Toulon’s mother, 74, who worked in education, remembered her sons being extremely protective of her, not even letting her walk to the local tennis court by herself.

“They were like my guardian angels,” Alma Toulon said. “I’m so proud of Errol Jr. He always does anything anyone asks him to do. He is a wonderful kid … I still call him a kid, he’s 55.”

Toulon pointed to his parents, who both went back to school later in life to get their bachelor’s and master’s degrees, as his two biggest heroes, though he also credited another: Willie Randolph, the former New York Yankees second baseman and New York Mets manager. Toulon came to know Randolph well working as a bat boy for the Yankees in 1979 and 1980.

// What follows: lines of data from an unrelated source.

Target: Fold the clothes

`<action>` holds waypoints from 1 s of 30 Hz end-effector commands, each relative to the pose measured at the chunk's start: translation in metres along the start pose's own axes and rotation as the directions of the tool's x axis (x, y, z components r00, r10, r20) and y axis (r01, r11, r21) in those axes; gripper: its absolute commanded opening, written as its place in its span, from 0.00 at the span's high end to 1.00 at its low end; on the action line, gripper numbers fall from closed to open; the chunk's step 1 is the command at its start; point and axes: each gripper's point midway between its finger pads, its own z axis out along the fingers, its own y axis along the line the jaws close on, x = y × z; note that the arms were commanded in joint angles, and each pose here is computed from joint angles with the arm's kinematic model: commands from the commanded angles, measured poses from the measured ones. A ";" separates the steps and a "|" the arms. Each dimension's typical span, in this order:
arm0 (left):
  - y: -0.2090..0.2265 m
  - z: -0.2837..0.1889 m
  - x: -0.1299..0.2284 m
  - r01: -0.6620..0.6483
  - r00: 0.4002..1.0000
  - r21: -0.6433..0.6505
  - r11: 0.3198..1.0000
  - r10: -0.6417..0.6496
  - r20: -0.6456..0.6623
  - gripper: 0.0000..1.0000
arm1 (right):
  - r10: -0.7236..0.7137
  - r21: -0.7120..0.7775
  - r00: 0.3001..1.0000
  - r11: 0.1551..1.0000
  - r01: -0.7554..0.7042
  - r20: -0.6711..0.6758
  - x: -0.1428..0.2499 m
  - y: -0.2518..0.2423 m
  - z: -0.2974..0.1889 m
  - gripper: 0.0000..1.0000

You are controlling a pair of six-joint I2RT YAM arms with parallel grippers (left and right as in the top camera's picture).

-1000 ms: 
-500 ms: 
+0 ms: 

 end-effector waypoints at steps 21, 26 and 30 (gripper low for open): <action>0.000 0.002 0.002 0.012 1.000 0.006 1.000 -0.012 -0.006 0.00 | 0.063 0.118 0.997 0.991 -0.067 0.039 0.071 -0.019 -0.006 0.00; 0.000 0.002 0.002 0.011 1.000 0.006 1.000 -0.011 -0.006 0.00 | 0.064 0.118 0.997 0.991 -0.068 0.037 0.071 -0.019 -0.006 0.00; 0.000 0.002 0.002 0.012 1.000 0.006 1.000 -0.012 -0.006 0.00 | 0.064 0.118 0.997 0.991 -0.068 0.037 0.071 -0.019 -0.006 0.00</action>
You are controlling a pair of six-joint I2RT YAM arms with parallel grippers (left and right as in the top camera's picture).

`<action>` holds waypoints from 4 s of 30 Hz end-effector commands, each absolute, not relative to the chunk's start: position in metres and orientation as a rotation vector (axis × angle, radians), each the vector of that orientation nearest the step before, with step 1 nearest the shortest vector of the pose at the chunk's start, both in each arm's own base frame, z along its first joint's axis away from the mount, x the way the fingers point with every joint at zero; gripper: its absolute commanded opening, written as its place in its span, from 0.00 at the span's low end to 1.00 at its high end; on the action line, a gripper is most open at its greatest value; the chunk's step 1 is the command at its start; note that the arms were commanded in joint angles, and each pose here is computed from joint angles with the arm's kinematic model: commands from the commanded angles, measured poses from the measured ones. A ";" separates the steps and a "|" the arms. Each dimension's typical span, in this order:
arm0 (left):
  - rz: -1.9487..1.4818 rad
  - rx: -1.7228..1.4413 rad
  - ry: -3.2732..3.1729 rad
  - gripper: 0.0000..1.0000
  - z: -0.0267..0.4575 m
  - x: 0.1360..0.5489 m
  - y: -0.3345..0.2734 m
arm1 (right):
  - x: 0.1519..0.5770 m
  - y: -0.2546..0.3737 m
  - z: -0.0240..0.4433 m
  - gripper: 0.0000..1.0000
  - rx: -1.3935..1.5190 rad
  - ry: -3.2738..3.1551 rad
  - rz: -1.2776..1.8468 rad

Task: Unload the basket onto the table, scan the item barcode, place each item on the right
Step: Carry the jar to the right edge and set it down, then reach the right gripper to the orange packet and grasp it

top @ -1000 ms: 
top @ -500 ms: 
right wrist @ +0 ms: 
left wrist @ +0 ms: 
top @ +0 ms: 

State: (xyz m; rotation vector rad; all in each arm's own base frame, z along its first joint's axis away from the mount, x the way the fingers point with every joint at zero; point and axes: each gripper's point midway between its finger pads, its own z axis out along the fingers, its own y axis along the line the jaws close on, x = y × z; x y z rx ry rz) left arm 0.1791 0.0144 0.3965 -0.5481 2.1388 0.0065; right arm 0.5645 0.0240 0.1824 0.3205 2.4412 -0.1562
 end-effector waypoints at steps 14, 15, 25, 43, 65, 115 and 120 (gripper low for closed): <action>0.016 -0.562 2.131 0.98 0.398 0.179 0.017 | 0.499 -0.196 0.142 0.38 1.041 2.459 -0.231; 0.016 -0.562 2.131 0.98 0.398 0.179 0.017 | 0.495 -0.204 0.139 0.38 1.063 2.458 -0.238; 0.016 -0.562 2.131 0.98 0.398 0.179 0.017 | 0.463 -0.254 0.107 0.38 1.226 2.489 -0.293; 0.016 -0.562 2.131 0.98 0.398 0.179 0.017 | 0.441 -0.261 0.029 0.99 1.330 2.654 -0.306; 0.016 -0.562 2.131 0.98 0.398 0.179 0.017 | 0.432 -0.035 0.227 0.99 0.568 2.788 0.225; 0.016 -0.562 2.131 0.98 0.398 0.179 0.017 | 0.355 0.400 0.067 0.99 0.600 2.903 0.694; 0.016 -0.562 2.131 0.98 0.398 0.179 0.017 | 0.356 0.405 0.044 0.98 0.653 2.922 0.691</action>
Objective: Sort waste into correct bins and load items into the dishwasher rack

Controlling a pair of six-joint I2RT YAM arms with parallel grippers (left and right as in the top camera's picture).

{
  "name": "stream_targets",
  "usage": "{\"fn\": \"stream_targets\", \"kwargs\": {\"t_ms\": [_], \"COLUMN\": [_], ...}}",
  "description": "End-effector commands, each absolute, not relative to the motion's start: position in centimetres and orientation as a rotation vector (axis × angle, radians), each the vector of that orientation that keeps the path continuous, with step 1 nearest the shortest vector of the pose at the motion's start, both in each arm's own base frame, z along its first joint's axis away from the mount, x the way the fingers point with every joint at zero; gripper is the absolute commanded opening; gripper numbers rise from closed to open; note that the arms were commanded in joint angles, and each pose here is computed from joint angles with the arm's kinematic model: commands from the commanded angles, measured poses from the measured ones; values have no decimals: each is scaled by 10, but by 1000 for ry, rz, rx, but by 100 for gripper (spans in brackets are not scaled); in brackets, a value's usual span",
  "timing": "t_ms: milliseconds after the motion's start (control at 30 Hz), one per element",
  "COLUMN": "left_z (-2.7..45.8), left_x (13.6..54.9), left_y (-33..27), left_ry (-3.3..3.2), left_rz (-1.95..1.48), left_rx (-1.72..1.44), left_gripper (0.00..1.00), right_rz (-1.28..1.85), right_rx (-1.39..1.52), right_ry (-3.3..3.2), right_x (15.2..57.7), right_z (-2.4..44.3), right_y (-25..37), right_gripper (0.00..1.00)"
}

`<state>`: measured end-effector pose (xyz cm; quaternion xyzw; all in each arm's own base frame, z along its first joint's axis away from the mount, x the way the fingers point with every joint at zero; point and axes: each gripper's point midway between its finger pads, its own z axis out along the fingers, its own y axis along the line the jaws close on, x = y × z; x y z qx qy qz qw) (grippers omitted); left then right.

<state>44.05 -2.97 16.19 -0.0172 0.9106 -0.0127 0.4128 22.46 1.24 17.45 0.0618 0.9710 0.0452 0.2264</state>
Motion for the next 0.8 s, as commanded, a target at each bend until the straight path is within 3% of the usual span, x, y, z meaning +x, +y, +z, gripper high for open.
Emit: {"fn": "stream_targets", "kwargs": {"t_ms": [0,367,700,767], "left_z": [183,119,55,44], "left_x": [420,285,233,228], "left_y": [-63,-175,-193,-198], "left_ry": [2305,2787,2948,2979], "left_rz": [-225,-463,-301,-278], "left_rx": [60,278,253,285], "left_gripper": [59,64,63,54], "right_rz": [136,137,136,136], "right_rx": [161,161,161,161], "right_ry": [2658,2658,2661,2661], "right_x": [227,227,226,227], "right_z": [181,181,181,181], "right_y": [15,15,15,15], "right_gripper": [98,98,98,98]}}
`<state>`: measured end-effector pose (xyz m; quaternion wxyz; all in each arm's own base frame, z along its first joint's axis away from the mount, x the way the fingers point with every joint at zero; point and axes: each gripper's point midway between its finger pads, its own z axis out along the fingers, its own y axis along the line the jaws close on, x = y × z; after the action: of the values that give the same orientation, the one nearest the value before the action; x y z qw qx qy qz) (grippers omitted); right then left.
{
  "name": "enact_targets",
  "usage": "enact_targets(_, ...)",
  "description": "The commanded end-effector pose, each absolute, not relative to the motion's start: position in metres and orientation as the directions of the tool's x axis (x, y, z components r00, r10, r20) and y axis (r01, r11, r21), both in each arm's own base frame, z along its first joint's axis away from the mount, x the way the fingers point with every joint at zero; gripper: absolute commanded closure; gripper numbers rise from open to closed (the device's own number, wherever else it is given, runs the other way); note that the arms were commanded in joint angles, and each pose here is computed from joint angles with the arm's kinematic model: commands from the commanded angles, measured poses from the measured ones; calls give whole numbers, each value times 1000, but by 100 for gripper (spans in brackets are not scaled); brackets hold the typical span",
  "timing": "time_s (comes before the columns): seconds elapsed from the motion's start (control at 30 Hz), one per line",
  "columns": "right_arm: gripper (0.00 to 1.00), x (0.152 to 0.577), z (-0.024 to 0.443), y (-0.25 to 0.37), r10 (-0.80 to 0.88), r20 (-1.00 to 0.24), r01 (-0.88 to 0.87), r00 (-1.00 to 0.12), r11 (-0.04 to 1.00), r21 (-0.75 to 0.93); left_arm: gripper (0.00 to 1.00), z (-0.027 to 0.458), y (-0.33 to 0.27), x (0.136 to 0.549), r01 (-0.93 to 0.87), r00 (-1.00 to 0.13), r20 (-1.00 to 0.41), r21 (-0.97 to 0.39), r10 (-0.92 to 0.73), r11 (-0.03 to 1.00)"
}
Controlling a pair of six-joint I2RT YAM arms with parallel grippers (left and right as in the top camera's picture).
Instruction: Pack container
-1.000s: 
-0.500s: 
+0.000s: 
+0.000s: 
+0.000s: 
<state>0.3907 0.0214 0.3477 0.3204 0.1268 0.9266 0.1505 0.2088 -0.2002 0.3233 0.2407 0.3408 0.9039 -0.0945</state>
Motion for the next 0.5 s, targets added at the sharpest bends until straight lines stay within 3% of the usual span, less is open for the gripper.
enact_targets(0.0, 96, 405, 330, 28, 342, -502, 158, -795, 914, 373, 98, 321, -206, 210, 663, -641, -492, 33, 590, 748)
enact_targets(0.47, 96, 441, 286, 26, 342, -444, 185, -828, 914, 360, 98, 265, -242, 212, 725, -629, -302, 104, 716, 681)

“I was a diehard Yankees fan, didn’t live too far from the stadium at the time and went for an interview in January 1979,” said Toulon, who fondly remembered being around players like Randolph, Catfish Hunter and Thurman Munson. “They all treated me like I was a valuable part of the team. And that really carried over to my own managerial style that every member of the organization — no matter where you are in the chain — is important to making the team as successful as possible.”

Toulon’s son, Justin, 28, who works in the film and television field in Georgia, called his father the hardest working and most driven person he knows and said Toulon instilled in him the importance of respect.

“I don’t think I’ve ever brought somebody to meet my father that hasn’t said afterward, ‘That’s a great guy,’” Justin Toulon said. “My dad always leaves that impression. You just respect him and he has this charming ability about him. People gravitate toward him.”

Speaking from experience on that front is Toulon’s second wife, Tina, who he met in 2014, and married a year and a half ago. His first wife, Susan, passed away 29 years into their marriage.

“I’m his No. 1 fan,” Tina Toulon said. “He just has this wonderful aura about him: that great smile and those great eyes, full of life. He has an incredible loyalty about him and I love how he connects with people. He wants to always leave things better than how he found them … so I know he can do this job well.”